Une meilleure gestion des stocks de Thon, par la traçabilité. © D.R.

 

Profitant de la tenue du Forum économique mondial, qui a abouti à un engagement dénommé «Traçabilité Thon 2020», ouvert en prélude à la première Conférence sur les Océans le 5 juin 2017, le Gabon envisage de réexaminer son dispositif.

En effet, le Conseil national de la mer, à travers le président du Comité technique, a évoqué la nécessite d’un nouvel accord avec l’Union européenne, principal exploitant de la pêche du thon au Gabon.

Pour Guy Rossatanga Rignault, la création par le Gabon de neuf aires marines doit constituer un nouveau départ devant rationnaliser l’exploitation de l’espèce. Prévenir la surpêche du thon, dont les stocks sont menacés, commande une approche formalisée pour établir un suivi, non seulement sur la quantité exploitée, mais également sur la traçabilité de la pêche, jusqu’au consommateur final.
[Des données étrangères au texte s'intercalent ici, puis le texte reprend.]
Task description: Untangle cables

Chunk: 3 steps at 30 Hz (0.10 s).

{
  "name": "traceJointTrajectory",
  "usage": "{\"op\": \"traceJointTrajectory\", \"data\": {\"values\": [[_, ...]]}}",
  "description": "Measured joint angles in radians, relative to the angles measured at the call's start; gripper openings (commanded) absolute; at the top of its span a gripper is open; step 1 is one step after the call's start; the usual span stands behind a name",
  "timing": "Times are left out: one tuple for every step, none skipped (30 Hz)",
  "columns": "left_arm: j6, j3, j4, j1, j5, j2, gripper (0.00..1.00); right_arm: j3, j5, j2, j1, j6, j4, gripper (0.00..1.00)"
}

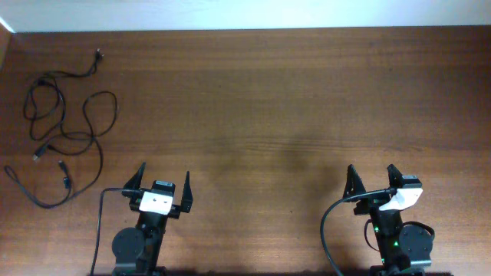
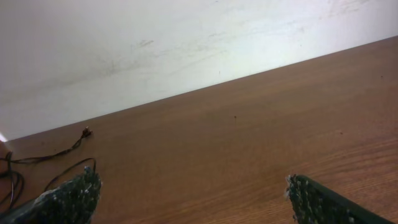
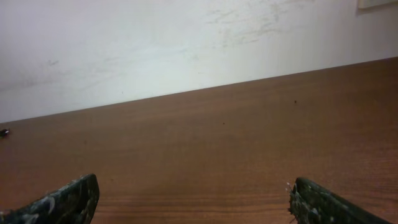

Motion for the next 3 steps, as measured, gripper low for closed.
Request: {"op": "traceJointTrajectory", "data": {"values": [[0.000, 0.000, 0.000, 0.000, 0.000, 0.000, 0.99, 0.000, 0.000, 0.000, 0.000, 0.000, 0.000, 0.99], [0.000, 0.000, 0.000, 0.000, 0.000, 0.000, 0.99, 0.000, 0.000, 0.000, 0.000, -0.001, 0.000, 0.99], [0.000, 0.000, 0.000, 0.000, 0.000, 0.000, 0.99, 0.000, 0.000, 0.000, 0.000, 0.000, 0.000, 0.99]]}}
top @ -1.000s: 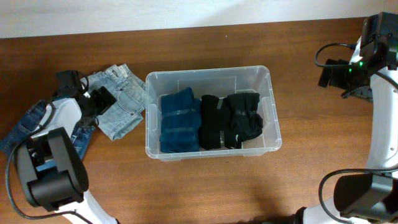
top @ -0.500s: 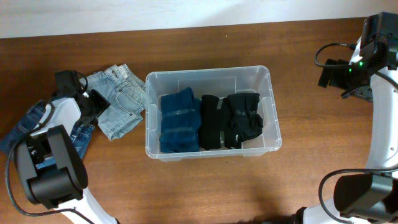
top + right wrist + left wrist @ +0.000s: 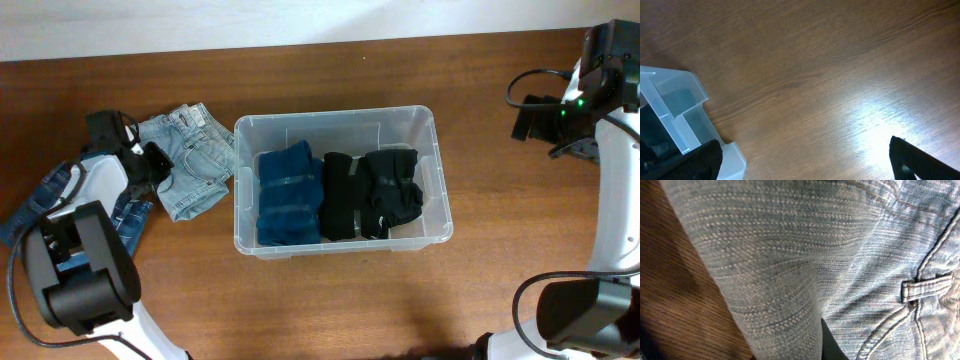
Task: Pack container
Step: 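Close the left gripper on the light-blue jeans edge, then lift the light-blue jeans and carry them right into the box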
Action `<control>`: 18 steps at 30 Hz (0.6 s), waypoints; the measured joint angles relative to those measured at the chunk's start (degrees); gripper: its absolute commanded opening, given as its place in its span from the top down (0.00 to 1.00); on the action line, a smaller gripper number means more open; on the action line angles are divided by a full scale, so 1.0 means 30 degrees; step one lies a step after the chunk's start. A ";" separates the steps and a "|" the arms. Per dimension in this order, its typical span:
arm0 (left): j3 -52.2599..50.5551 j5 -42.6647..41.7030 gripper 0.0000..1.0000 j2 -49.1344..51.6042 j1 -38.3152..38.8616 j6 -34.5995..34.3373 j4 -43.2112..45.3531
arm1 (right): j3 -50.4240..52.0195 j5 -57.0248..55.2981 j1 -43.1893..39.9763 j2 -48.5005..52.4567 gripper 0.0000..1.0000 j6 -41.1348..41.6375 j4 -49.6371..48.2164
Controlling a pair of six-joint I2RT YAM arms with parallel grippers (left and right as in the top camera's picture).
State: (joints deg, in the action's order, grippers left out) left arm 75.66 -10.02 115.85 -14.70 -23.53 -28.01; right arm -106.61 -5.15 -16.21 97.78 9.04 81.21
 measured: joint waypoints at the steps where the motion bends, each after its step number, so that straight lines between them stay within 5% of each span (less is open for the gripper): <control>1: 0.0080 -0.0073 0.99 0.0029 -0.0044 0.0007 -0.0109 | 0.0000 0.0000 0.0000 0.0000 0.01 -0.0007 0.0007; 18: 0.1712 -0.1370 0.99 -0.1865 -0.0379 0.0189 -0.1749 | 0.0000 0.0000 0.0000 0.0000 0.01 -0.0015 0.0007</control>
State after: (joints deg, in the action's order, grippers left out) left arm 80.79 -14.13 110.26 -15.84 -22.96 -33.26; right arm -106.61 -5.15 -16.21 97.78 8.99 81.23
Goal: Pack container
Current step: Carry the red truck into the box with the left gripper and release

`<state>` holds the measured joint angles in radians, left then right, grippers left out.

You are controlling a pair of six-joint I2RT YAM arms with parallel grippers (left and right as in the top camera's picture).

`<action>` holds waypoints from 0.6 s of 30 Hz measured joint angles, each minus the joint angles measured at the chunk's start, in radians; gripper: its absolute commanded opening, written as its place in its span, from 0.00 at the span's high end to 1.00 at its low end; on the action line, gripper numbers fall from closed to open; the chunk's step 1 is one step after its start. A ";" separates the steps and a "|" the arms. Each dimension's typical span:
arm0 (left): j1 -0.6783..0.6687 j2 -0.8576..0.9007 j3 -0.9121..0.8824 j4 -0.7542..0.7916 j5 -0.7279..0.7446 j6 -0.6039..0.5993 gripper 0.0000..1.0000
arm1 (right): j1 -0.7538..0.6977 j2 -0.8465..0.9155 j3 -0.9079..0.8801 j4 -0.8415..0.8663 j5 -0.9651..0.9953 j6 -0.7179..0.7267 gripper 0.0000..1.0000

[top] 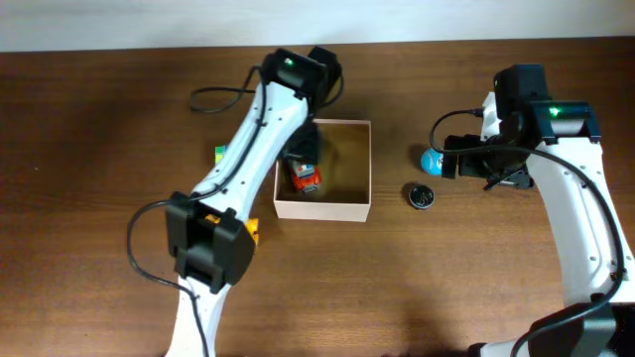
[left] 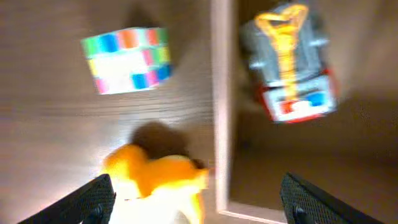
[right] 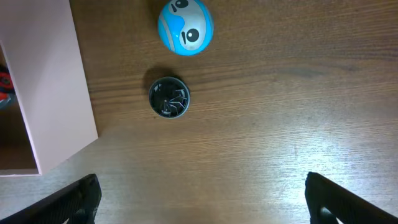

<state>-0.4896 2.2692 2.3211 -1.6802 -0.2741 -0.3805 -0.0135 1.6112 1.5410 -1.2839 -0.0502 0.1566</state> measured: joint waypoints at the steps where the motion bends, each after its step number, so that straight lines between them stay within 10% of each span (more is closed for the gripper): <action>1: 0.010 -0.010 0.000 -0.004 -0.013 0.008 0.04 | 0.000 0.000 0.000 0.000 0.000 0.000 0.01; 18: 0.369 -0.194 -0.106 0.092 0.172 0.183 0.01 | 0.000 0.000 0.000 -0.026 0.000 0.000 0.01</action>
<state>-0.1207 2.0754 2.2154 -1.5887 -0.1020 -0.1970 -0.0135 1.6112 1.5410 -1.3094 -0.0498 0.1570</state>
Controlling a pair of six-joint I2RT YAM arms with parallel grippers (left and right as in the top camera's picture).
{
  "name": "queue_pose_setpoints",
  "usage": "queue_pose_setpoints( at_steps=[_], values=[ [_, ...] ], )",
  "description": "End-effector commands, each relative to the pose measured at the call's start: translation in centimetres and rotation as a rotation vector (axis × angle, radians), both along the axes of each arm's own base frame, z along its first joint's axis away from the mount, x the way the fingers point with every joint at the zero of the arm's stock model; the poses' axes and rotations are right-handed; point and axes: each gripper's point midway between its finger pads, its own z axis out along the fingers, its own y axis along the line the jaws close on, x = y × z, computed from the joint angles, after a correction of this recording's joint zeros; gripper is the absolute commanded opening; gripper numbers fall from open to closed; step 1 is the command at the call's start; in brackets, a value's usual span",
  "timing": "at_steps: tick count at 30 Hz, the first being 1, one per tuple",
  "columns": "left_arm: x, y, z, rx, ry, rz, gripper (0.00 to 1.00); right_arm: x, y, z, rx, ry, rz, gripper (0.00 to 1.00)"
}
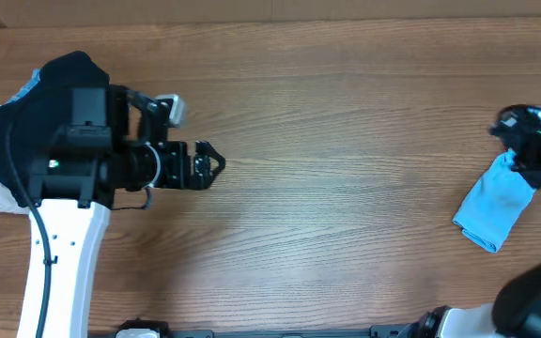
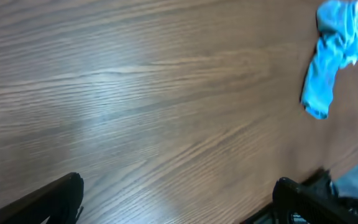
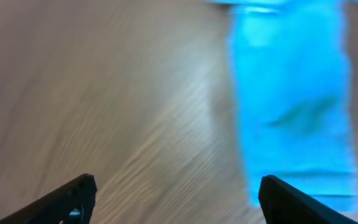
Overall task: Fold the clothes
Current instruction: 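Reach the right gripper to the crumpled light-blue shirt and grasp it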
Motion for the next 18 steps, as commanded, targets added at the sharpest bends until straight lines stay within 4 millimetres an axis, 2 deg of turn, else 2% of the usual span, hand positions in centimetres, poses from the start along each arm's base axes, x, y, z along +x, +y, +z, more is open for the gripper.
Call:
queue_pose_setpoints(
  at_steps=[1,4,8,11,13,15,18],
  values=[
    [0.1,-1.3,0.9,0.043,-0.076,-0.072,1.00,-0.9,-3.2,-3.5,0.042,0.082,-0.087,0.80],
    [0.4,-1.9,1.3,0.038,-0.105,-0.090,1.00,-0.5,-4.4,-6.8,0.075,0.126,-0.118,0.73],
    [0.4,-1.9,1.3,0.038,-0.104,-0.090,1.00,0.7,-5.7,-8.4,0.051,0.113,-0.160,0.70],
    [0.3,-1.9,1.2,0.038,-0.101,-0.091,1.00,0.1,-6.9,-9.3,0.002,0.156,-0.219,0.69],
    [0.4,-1.9,1.3,0.038,-0.103,-0.091,1.00,-0.6,-6.8,-10.7,0.014,0.198,-0.237,0.69],
    [0.5,-1.7,1.2,0.049,-0.107,-0.085,1.00,-0.9,-6.6,-11.6,0.024,0.226,-0.237,0.63],
    [0.8,-0.8,0.9,0.101,-0.111,-0.056,1.00,-1.3,-6.3,-11.9,0.037,0.249,-0.234,0.46]
  ],
)
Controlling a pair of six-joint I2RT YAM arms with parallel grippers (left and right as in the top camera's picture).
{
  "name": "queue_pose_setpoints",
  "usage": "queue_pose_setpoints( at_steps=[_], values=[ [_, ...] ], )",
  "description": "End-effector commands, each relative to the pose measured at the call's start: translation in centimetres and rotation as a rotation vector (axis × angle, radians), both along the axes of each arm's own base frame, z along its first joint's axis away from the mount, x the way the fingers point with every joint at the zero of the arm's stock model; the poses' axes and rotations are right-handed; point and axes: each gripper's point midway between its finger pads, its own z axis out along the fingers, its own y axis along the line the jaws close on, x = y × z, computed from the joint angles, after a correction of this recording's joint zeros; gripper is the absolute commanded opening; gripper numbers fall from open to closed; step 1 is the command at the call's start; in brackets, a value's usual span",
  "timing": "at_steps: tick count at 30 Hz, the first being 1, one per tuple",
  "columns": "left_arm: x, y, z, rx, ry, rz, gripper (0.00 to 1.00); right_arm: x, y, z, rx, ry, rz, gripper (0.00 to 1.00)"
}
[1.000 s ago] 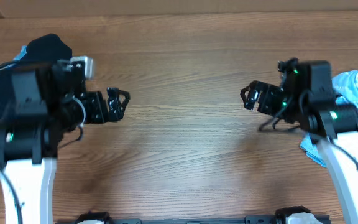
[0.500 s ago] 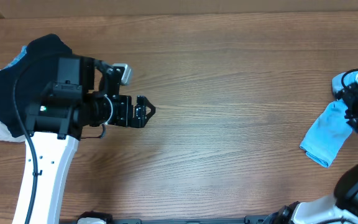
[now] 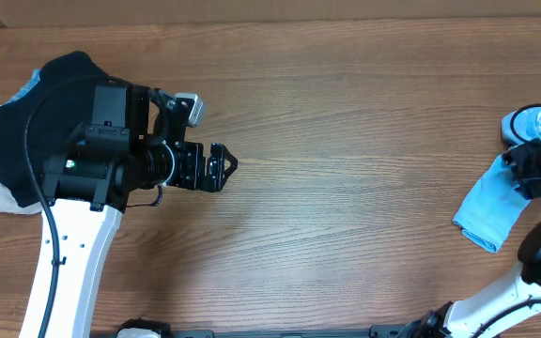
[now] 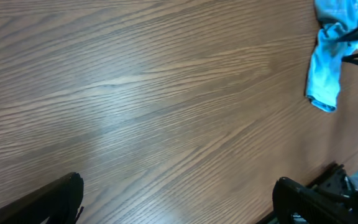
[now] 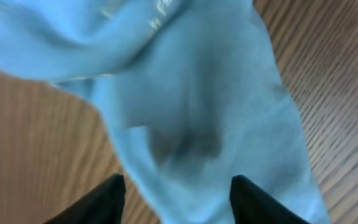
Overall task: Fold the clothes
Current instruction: 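Reach the right gripper to the crumpled light-blue shirt and grasp it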
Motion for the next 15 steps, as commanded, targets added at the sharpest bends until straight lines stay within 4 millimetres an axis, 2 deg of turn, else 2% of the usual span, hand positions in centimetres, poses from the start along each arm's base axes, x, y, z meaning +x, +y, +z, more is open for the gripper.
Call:
queue_pose_setpoints(
  at_steps=[1,2,4,7,9,10,12,15],
  values=[
    [0.4,0.7,0.7,0.059,-0.055,0.004,1.00,-0.8,0.0,-0.6,0.000,0.041,-0.016,0.45],
    [0.4,0.7,0.7,0.059,-0.055,0.004,1.00,-1.0,0.1,-0.7,0.002,0.048,-0.016,0.46],
    [0.4,0.7,0.7,0.059,-0.055,0.004,1.00,-1.9,0.1,-1.5,-0.010,0.084,-0.020,0.58],
    [0.4,0.7,0.7,0.059,-0.053,0.003,1.00,-2.7,0.9,-3.1,0.012,0.093,-0.044,0.59],
    [0.3,0.7,0.7,0.058,-0.053,0.004,1.00,-2.5,2.0,-3.9,0.062,0.060,-0.032,0.41],
    [0.3,0.7,0.8,0.058,-0.055,0.004,1.00,-2.2,2.7,-4.0,0.098,0.039,-0.023,0.22],
    [0.4,0.7,1.2,0.057,-0.066,0.004,1.00,-0.7,4.2,-3.5,0.172,-0.037,0.040,0.09],
    [0.8,0.7,2.8,0.050,-0.110,0.006,1.00,2.2,7.9,-1.5,0.278,-0.187,0.193,0.04]
  ],
)
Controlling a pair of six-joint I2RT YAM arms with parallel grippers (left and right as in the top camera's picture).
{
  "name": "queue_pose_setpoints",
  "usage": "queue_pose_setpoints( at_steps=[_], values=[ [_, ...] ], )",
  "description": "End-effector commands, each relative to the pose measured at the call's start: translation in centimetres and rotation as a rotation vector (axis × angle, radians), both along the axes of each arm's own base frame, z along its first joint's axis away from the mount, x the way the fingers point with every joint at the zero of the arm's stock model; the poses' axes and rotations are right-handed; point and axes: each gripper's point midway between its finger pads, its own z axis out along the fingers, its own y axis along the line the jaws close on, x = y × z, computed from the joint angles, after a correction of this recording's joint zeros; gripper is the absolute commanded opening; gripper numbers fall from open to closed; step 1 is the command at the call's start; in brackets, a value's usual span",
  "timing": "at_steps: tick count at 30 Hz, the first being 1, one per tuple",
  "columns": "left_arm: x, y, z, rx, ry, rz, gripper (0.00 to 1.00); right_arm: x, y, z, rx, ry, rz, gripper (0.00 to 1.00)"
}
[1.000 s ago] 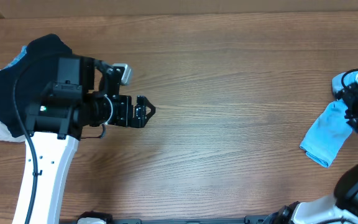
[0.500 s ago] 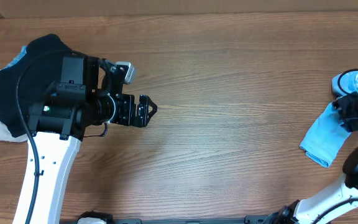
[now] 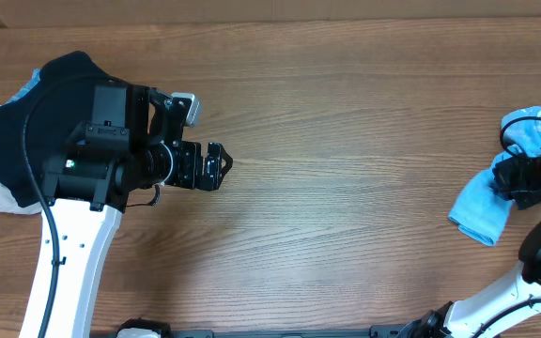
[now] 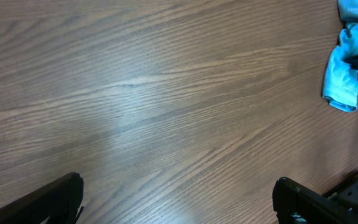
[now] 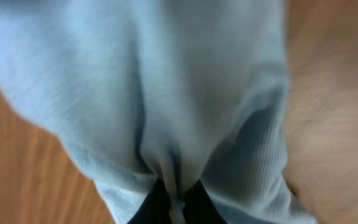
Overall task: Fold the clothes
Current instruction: 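Reach the right gripper to the crumpled light-blue shirt and grasp it, then drag the blue shirt leftward to the table center with the right gripper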
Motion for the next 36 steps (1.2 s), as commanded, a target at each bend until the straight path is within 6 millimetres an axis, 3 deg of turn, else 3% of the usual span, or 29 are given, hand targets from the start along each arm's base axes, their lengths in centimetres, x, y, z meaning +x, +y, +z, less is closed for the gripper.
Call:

L’écosystème marin du pays, qui constitue un potentiel non marginal, notamment en ce qui concerne le thon, avec un taux de production atlantique de 15%, vaut au Gabon le statut de premier pool d’approvisionnement de l’Union européenne.

La création de ces réserves marines reste par ailleurs une démarche conforme aux engagements pris par les 48 grandes entreprises de pêche, détaillants et entreprises associées, lors de ce forum économique mondial. Celles-ci se sont liguées pour empêcher la mise sur le marché du thon illégalement pêché. L’état des stocks de thon, situé au sommet de la chaîne alimentaire, a un impact considérable sur la santé des océans, d’où cette convergence d’intérêt avec l’Organisation des nations unies pour l’alimentation et l’agriculture (FAO). L’organisation onusienne estime que le tiers mondial de poisson, toutes espèces confondues, est victime de la surpêche. En général illégale, celle-ci représente chaque année pour les pêcheurs un manque à gagner d’environ 24 milliards de dollars, ou 26 millions de tonnes de poissons.

Cet engagement dans la gestion des stocks de thon est soutenu par l’Ocean data alliance, un rassemblement d’entreprises leaders dans diverses technologies (informatique, satellites, entre autres), dont le but est de créer des solutions en accès libre, pour mettre à la disposition des signataires les données permettant de gérer les ressources des océans.